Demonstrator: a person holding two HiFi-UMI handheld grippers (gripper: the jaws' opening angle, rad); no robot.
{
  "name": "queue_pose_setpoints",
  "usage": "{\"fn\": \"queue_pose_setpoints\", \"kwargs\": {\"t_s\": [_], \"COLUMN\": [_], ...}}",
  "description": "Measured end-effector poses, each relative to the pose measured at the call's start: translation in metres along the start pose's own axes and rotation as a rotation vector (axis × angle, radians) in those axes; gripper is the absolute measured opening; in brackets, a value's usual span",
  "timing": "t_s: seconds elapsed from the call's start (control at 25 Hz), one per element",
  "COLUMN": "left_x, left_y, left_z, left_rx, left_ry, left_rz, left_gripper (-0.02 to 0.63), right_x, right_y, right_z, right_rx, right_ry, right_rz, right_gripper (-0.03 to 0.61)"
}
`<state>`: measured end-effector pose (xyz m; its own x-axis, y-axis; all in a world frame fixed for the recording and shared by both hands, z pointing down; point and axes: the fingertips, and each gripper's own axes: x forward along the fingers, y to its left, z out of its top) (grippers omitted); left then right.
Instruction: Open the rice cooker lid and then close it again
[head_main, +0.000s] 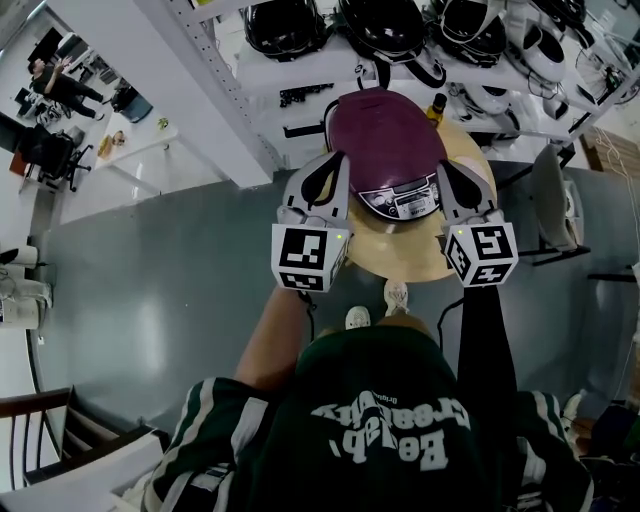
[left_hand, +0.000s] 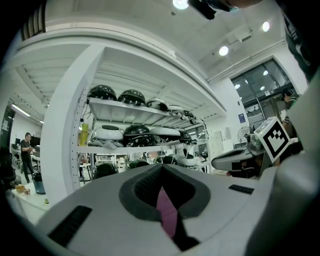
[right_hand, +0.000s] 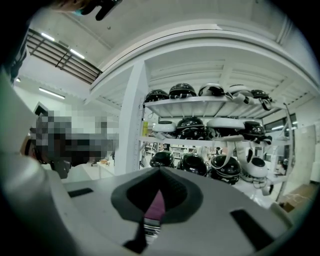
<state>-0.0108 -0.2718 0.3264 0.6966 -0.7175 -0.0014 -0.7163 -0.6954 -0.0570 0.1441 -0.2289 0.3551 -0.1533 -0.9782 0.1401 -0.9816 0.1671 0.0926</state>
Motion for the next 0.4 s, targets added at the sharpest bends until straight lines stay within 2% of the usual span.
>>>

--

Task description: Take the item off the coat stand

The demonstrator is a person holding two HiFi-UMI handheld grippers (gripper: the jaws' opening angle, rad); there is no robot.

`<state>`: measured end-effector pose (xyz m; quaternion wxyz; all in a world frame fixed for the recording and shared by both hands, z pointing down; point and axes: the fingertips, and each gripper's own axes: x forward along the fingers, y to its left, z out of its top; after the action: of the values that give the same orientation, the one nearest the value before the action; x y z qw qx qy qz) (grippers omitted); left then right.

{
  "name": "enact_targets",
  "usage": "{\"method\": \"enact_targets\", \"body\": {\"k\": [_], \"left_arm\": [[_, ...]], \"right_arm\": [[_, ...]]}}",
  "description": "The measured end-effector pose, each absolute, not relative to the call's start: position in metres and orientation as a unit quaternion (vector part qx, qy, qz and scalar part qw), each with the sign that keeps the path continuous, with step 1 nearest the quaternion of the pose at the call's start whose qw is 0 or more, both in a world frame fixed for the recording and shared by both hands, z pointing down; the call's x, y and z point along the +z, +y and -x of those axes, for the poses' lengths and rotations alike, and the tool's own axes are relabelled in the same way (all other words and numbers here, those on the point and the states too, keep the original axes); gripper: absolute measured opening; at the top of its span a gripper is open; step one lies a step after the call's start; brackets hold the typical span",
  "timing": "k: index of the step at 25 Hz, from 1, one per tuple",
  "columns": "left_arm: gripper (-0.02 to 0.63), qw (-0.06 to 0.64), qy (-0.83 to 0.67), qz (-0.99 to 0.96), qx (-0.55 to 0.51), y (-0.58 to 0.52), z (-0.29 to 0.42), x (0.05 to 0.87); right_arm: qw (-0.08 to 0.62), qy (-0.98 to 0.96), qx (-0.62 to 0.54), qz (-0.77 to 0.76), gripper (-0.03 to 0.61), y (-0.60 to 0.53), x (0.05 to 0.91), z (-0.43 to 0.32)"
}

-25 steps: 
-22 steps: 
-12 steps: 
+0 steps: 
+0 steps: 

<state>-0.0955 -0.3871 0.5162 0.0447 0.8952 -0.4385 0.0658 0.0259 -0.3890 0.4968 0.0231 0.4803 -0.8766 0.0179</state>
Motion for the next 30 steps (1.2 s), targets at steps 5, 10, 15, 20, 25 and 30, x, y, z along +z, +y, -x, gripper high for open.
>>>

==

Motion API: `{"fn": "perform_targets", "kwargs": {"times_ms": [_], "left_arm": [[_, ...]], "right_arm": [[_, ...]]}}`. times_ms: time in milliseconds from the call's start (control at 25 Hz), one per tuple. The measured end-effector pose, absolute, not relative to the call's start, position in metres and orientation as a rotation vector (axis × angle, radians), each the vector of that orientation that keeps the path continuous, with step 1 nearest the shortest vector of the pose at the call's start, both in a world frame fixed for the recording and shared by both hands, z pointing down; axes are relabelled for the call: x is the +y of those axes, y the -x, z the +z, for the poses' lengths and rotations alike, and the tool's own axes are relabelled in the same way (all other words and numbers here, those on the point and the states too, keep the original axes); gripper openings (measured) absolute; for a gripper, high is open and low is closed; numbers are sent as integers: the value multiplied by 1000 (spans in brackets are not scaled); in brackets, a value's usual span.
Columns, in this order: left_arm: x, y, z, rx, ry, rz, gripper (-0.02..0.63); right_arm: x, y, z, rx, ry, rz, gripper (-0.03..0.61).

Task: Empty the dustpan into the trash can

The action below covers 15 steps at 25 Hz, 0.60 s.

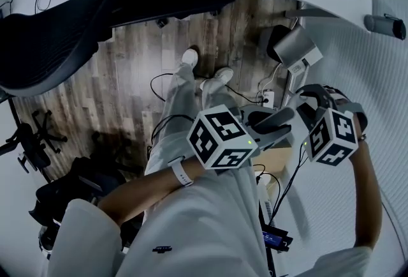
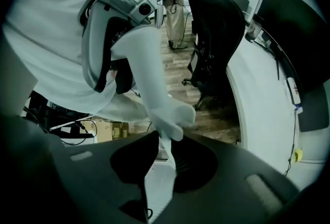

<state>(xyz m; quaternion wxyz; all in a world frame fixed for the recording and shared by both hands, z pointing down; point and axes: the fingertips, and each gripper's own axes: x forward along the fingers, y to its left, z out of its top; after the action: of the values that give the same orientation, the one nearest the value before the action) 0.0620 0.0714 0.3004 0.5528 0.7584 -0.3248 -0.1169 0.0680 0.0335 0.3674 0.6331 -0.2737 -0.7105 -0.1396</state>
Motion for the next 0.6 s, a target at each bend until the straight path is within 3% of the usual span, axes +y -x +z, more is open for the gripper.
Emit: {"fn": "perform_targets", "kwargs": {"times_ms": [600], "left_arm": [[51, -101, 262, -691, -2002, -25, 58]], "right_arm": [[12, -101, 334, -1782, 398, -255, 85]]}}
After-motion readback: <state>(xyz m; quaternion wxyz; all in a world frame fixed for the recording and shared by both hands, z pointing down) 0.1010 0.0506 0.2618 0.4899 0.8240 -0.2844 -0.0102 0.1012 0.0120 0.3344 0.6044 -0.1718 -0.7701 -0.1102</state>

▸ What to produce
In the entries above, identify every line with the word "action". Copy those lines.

▸ Response to this task
`<state>`: measured end-effector pose (xyz m; quaternion wxyz; all in a world frame fixed for the recording and shared by both hands, z pointing down; point and axes: the fingertips, and each gripper's own axes: x forward along the fingers, y to its left, z out of its top; after the action: of the values that give the same orientation, the one nearest the value before the action; x y z qw qx qy qz) (grippers omitted); left then right.
The action below covers 15 steps at 25 Hz, 0.60 s.
<state>(xyz m; quaternion wxyz; all in a world frame fixed for the recording and shared by both hands, z pointing down; point and axes: the fingertips, and each gripper's own axes: x forward along the fingers, y to its left, z out of its top; after the action: of the values that give the same orientation, the one nearest the value before the action) 0.0620 0.0714 0.3004 0.5528 0.7584 -0.3248 -0.1169 0.0680 0.0335 0.3674 0.6331 -0.2737 -0.7105 -0.1396</state>

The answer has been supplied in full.